In conclusion, Middleton regards Dolars conception that the uncanny is a product of enlightenment, of modernity, and in turn it is appropriate that photography, as a modern technological advancement, would appear to epitomize uncanny. Towards the end Middleton ponders the semiotics of the word "Taking" in relation to photography " photographs are not 'made' but 'taken' - an acquisitive act ". It is almost aggressive, but could also be considered sly, like a theif. Either way their is an " attempt, a desire to negate the effect of death, but effectively this hastens it, multiplies it, every photograph being an unconscious reminder of death (being, like the double, an uncanny "harbinger of death")" so essentially no matter what direction I take with my photographic practice their will always be some relation to death involved weather I intend it or not, and perhaps within that a sense of the uncanny. The question for me is how to I harness that inherent uncannyness and push it within my work to the point that my audience experience it with immediacy, rather than with time, analysis and research.




*The mirror stage is a Psychoanalytical concept regarding the creation of the ego in a child at the moment it first recognizes an image of itself, for example its own reflection in a mirror.
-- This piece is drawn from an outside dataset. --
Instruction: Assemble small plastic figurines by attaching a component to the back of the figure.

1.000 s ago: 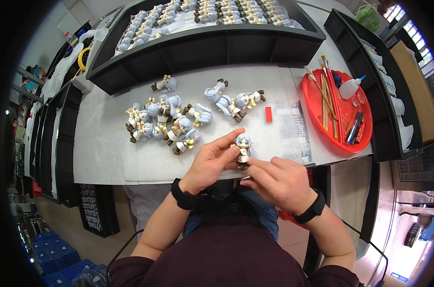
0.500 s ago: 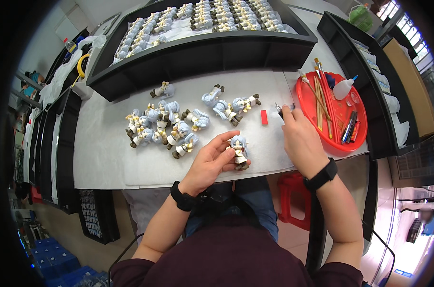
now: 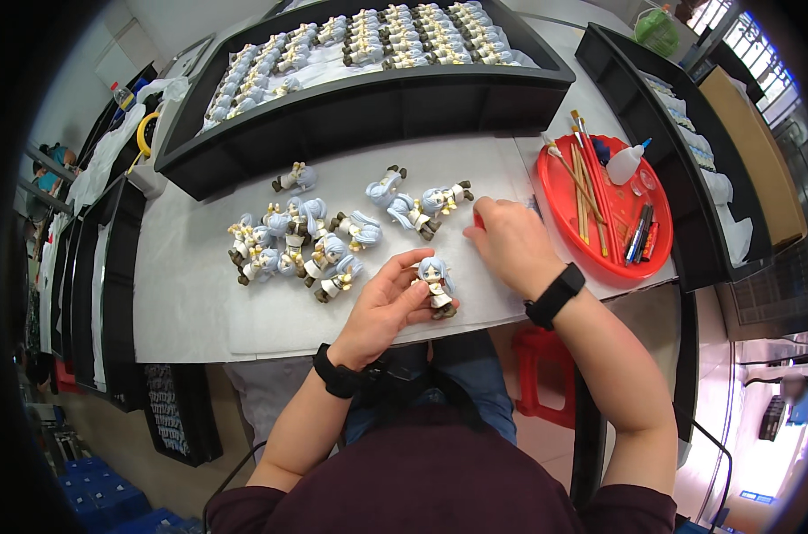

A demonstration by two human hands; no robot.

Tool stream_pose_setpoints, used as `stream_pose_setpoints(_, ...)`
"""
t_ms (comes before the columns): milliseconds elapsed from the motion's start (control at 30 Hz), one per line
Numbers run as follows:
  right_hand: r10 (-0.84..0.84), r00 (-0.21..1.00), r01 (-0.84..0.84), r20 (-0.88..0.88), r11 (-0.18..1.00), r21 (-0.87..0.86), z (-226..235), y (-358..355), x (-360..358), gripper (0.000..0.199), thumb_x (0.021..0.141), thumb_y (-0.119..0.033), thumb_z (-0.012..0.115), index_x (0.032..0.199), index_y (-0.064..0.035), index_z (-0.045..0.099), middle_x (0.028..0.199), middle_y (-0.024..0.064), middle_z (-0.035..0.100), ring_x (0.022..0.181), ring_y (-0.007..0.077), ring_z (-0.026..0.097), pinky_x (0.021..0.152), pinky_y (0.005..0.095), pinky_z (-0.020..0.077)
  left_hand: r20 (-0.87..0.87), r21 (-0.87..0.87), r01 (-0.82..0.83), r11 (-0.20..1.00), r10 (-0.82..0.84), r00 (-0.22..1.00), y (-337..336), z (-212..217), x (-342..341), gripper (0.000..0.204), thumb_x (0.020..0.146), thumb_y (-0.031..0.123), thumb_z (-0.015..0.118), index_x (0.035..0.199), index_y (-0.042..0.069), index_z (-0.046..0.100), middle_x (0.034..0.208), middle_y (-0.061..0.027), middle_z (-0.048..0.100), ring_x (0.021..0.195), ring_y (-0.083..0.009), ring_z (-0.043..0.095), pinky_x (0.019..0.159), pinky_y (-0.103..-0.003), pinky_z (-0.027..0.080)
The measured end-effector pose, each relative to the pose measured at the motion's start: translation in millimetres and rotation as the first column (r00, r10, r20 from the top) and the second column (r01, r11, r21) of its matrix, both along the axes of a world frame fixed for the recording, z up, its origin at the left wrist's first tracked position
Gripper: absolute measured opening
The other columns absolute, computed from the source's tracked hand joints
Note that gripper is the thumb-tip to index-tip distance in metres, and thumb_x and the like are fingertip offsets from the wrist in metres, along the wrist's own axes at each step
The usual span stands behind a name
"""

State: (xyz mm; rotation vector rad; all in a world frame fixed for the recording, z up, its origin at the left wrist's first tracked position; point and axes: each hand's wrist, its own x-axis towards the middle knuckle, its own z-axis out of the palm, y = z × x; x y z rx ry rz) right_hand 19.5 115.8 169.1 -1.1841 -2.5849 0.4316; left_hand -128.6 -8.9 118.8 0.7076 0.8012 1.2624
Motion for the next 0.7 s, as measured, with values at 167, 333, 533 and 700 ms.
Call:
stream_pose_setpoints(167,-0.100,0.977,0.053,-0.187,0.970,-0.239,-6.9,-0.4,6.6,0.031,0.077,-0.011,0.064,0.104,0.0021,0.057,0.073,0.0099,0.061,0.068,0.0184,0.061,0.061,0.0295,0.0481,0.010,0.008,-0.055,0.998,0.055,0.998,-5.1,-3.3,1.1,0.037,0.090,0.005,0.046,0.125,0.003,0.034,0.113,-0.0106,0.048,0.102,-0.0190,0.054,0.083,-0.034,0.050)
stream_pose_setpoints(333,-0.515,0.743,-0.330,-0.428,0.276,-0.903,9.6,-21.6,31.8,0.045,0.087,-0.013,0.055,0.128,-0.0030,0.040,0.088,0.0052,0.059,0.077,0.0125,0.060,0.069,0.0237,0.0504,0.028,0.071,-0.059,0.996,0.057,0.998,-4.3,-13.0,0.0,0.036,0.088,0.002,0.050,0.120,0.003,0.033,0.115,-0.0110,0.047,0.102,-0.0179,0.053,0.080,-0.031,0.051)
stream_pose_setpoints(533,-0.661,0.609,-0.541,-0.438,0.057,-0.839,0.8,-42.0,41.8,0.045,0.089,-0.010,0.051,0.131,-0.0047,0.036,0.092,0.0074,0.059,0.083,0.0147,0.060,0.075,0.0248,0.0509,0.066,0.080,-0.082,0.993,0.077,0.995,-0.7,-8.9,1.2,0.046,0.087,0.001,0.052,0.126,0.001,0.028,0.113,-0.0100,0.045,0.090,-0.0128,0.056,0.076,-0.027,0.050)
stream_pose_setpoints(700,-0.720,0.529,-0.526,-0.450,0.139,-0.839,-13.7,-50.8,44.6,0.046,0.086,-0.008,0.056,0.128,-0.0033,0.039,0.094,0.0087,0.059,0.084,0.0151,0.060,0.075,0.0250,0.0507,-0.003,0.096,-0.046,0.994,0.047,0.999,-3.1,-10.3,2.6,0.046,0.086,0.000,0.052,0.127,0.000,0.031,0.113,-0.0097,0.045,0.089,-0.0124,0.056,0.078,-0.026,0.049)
Barthes, Roland Camera Lucida, Jonathon Cape, London,1982

Freud, S. (1919) The “Uncanny”. [online] Massachusetts Institute of Technology. Available at: https://web.mit.edu/allanmc/www/freud1.pdf [Accessed 6 Dec. 2018]

Hewitson, Owen. 2010. 'What does Lacan Say about… the Mirror Stage? – Part I'. Available at: http://www.lacanonline.com/2010/09/what-does-lacan-say-about-the-mirror-stage-part-i/. [Accessed 16th April].

Middleton, Nicholas. 2005. 'Photography and The Uncanny'. Available at: www.nicholasmiddleton.co.uk/thesis. [Accessed 10 March. 2019].

The Chinese Room. 2012. Dear Esther, Digital Download, Windows 10.